I’ve started a garden even though I have never gardened in my entire life. One day I made every member of my family come outside in a rainstorm to look at the teensiest, tiniest tomato buds and take my picture as I smiled proudly beside them. Normally my cooking talents include opening a box of cereal and making sure we are good on clean spoons. But now I have learned how to (kind of) cook! I made soup and everyone actually ate it without complaint. We are even making our own sourdough bread almost every day.
Before all of this, my friends and I could go weeks, sometimes months, without checking in, but now we text, call, or Facetime every day. One friend sent me a four-minute video of a hummingbird, and I gleefully watched every second. Perhaps the most astonishing thing to come out of this pandemic is the fact that for the first time in my adult life I have found the bottom of the laundry basket. It exists! The only clothes that need to be washed are the ones we are wearing. WHO AM I? Not only am I shocked that, after decades of washing and drying and piling, I actually have an empty laundry room, I am also shocked at how happy that empty laundry room has made me. To me, an empty laundry room is a giant rainbow.
The pandemic has robbed many people of once in a lifetime memories – yearbook signings, prom, graduation, and a semester-long goodbye that marks the end of one chapter and the beginning of the next. But if you look close enough, there might be rainbows.
This year our entire neighborhood held a graduation parade. It was heartwarming to see the excited faces of the many high school seniors who grew up on the sidewalks and swing sets in our neighborhood. Seeing them proudly wear their cap and gown while waving from the back of their parents’ pick-up truck seemed somehow perfect.
“You can’t see a rainbow if you are running too fast chasing the sun.”

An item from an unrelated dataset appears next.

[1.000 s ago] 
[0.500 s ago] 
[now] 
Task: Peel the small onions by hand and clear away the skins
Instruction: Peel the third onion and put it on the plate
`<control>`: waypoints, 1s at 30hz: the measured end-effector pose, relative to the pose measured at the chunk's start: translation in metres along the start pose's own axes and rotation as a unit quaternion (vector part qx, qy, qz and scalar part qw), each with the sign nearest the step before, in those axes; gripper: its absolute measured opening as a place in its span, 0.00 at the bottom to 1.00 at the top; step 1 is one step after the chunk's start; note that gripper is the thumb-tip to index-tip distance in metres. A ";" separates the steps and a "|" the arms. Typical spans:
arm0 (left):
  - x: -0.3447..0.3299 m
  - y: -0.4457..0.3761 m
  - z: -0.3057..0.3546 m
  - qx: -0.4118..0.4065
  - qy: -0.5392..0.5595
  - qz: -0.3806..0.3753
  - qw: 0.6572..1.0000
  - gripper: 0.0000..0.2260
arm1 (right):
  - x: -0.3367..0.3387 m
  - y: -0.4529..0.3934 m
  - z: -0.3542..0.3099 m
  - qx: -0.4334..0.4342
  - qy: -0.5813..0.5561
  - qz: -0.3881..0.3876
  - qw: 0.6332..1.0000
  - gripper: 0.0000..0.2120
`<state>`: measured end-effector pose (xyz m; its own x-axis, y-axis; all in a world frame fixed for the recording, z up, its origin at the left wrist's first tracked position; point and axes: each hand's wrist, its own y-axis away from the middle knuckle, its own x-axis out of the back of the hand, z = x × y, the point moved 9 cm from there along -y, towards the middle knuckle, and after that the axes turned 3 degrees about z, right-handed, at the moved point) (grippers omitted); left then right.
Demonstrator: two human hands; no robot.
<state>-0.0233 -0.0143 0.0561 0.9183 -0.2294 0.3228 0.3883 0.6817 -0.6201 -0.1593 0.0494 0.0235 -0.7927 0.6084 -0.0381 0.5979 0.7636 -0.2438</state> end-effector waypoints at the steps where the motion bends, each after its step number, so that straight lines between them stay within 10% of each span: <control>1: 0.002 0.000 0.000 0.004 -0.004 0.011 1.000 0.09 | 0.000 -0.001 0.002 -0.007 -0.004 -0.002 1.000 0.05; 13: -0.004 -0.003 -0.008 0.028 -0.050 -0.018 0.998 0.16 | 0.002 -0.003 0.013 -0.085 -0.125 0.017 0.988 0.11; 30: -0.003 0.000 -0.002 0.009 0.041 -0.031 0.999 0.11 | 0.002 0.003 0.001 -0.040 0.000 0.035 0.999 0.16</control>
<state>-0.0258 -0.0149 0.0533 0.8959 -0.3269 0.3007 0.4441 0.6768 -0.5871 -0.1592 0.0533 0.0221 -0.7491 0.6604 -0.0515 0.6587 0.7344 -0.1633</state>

Everything is suddenly different, but different doesn’t mean bad. In no other timeline would I sit in the backyard with my two teenagers and sing the Top 40 of the 1960s for an hour. In no other timeline would I see my kids this much or talk with them this much. In no other timeline would my laundry be done. The pandemic has taken away many things, but it has also gifted us stillness. You can’t see a rainbow if you are running too fast chasing the sun.
This pandemic has forced me to slow down enough to look for all those little rainbows. Instead of trying to plan what I will do when all of this is over, I am focusing on how I will show gratitude in the present. When all this is over, I will appreciate so much more. When all this is over, I wont take a hug for granted. When all this is over, I will not complain about the length of an awards assembly or having to sit on hard bleachers. When all this is over, I will have the ability to be still by choice. When all this is over, I hope I will still look for birds, tomato buds, and rainbows.